I can give plenty of examples of how this could work for just about
every application discussed so far. It would seem to be pretty
straightforward for servers to generate these mappings for a large PDF
file, presuming there's some way for it to query the PDF file to know
where it can be segmented.
So, now, back to the resume-downloading-at-point-x. This is
semantically a much different operation than "give me part x",
so let's just give it its own request header:
Startbyte: 204567
...would mean start the post-response-header transmission at byte 204567 into
the response, counting from the end of the response headers (\r\n\r\n, or
\n\n). Who cares if this is a CGI script or actual file, eh? :)
********************************************************************
So, I suppose in the end I'm proposing a new 300-level HTTP header,
something like
305 Contains Mapping
o Following: anything
o Required Headers: none
The server returns an HTTP object comprised of a newline-delimited
list of URI's which this URL is said to "contain". The client is expected
to fetch these URL's and plug them together, representing this
requested URL as the canonical URL for this collection. The other HTTP
headers on this object apply *only* to this object, and this response
should be cached where possible.
*******************************************************************
*Feedback*, please.

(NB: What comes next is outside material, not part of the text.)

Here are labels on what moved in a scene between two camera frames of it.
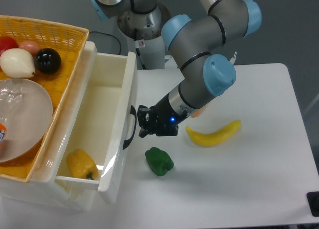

I hate having all these ideas and no time to
implement them in a browser (though I'd be happy to implement this on the
server side in Apache).
Roy? Dan? Henrik?
Brian
--=-=-=-=-=-=-=-=-=-=-=-=-=-=-=-=-=-=-=-=-=-=-=-=-=-=-=-=-=-=-=-=-=-=-=-=-=--
brian@organic.com brian@hyperreal.com http://www.[hyperreal,organic].com/
* - Order is insignificant - a browser first starts rendering URL2 and looks
for where to start plugging in URL3, etc, but that should just be an
optimization, browsers can plug things together however they wish. Some
network-aware file formats like VRML already have the concept of nesting
inlines, which HTML doesn't have (yet), so that order could to be
created by a depth- or breadth-first traversal of the scene to aid
rendering, but in a real directed graph that's not necessary.